FTC Slams MoneyGram for $18 million for Aiding Telemarketing Fraud

MoneyGram International will pay $18 million in consumer redress to settle FTC charges that the company allowed its money transfer system to be used by fraudulent telemarketers to bilk U.S. consumers out of millions of dollars. The settlement comes as part of the FTC's continuing campaign to hold legitimate companies such as payment processors, list brokers, and others responsible if they help facilitate telemarketing wrongdoing.

Under the Telemarketing Sales Rule, persons who provide goods or services to telemarketers have an affirmative obligation to use due diligence to assure that the promotion that they are assisting is reasonably compliant. Otherwise, they can be held responsible for the underlying wrongdoing.

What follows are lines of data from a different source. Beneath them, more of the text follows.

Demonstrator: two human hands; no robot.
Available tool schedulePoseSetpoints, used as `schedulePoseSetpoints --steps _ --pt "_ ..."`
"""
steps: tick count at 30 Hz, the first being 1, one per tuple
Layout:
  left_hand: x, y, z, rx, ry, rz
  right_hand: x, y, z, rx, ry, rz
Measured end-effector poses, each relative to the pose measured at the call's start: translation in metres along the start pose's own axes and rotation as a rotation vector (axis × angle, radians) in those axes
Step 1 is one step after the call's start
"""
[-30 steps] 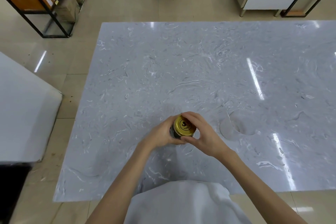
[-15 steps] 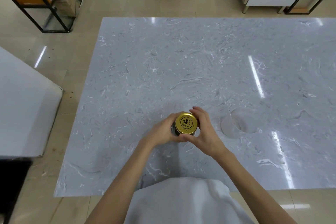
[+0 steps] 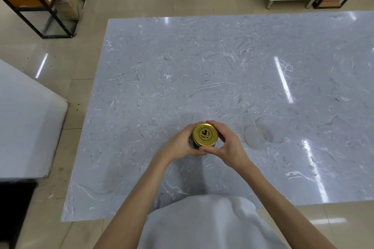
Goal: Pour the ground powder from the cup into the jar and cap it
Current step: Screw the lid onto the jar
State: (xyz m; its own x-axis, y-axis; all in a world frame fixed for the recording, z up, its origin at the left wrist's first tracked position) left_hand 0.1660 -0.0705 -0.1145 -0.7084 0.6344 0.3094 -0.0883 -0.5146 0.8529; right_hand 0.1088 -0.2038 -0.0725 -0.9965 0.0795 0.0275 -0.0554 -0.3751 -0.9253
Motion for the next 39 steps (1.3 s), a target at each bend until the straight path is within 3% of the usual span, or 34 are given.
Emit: schedulePoseSetpoints --steps 6,11,16,18,21,28,31,33,36,39 --pt "-0.004 -0.001 0.0 0.02 -0.024 -0.01 -0.011 0.0 0.002 0.047 -0.134 -0.054" --pt "-0.015 0.0 0.001 -0.07 -0.187 -0.026 -0.025 -0.002 -0.001 0.155 -0.347 -0.006" --pt "-0.02 -0.002 0.002 -0.109 -0.245 -0.042 -0.028 -0.001 -0.003 0.168 -0.386 0.013" --pt "-0.019 -0.001 0.001 -0.109 -0.232 -0.055 -0.022 -0.002 -0.004 0.119 -0.327 0.028" --pt "-0.012 -0.003 0.0 -0.042 -0.117 -0.063 -0.004 -0.001 -0.006 0.044 -0.095 0.028" --pt "0.003 -0.007 -0.007 0.111 0.119 -0.03 0.028 0.005 -0.021 -0.12 0.344 -0.181" --pt "0.005 -0.008 -0.007 0.092 0.133 -0.013 0.023 0.005 -0.024 -0.094 0.257 -0.21" --pt "0.004 -0.005 -0.008 0.044 0.105 -0.012 0.019 -0.002 -0.018 0.09 0.169 -0.164" --pt "0.001 -0.006 -0.007 0.033 0.065 -0.005 0.011 -0.034 -0.012 0.512 0.072 0.087" --pt "-0.001 -0.007 -0.007 0.056 0.029 -0.001 -0.001 -0.049 -0.015 0.613 -0.097 0.2"
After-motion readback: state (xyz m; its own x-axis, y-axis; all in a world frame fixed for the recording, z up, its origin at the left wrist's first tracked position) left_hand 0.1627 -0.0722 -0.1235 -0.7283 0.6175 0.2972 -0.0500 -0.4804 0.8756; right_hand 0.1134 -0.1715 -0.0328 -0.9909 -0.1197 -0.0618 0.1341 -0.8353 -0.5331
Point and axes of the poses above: each hand's wrist, its own x-axis away from the middle knuckle, its own z-axis out of the back of the hand, y = z × x, the point moved 9 cm from there along -x, towards the middle knuckle, and after that the axes turned 1 degree about z, right-handed, at the moved point
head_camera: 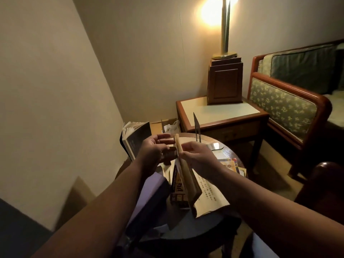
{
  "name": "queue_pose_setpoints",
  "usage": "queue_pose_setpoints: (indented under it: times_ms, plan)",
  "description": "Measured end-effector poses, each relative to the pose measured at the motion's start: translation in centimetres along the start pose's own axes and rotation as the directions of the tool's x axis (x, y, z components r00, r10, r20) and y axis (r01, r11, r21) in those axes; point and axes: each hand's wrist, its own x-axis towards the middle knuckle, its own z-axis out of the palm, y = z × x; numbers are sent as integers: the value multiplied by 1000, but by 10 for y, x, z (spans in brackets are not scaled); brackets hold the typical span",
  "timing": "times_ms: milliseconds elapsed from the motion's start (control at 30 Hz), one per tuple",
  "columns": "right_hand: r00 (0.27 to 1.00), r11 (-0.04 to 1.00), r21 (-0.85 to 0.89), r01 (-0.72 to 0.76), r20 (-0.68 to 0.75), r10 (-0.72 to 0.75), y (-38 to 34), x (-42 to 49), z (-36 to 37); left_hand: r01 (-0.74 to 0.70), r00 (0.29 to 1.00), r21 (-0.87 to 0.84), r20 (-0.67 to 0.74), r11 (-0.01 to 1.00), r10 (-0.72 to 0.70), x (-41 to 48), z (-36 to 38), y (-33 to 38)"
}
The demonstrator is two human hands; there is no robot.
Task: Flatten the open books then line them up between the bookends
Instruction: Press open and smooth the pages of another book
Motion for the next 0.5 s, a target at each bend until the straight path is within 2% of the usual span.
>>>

Here, MoneyGram was charged with knowing or avoiding knowing that its facilities were being used to have payments sent to Canada for allegedly phony lottery or prize schemes in which consumers were told that they had won thousands of dollars and just had to pay a fee for "taxes" "customs" or "insurance" to get their winnings. In other instances, consumers were told that they had been awarded loans and had to forward necessary fees, but received nothing in return. The FTC charged that MoneyGram had been alerted to the fact that various frauds were being perpetrated, but ignored the warnings because proposals to deal with the problem were too costly or "were not their problem". Marketers and those who provide goods and services to telemarketers are learning the hard way that it is indeed their problem.

In settling the FTC action, in addition to paying $18 million, MoneyGram is barred from knowingly providing substantial help or support to any sellers or telemarketers that are violating the Telemarketing Sales Rule. The court order requires the company to implement a comprehensive anti-fraud program. Under the anti-fraud program, MoneyGram must conduct background checks on prospective agents; educate and train its employees about consumer fraud; institute agent monitoring; and discipline agents who fail to comply with the rules. The order also requires MoneyGram to provide a clear and conspicuous fraud warning on the front of all its money transfer forms. The order's conduct provisions apply to all MoneyGram money transfers sent worldwide from either the United States or Canada. MoneyGram is also required to develop and maintain a system for receiving consumer complaints and data, and to provide that information to the FTC upon request. MoneyGram also must take all reasonable steps to identify agents that are involved in fraud. It must review its transaction data to identify any unusual or suspicious activity by its agents and fire any agent who it believes may be participating in fraudulent activities. It also must fire or suspend any agent who has not taken appropriate steps to stop fraudulent money transfers.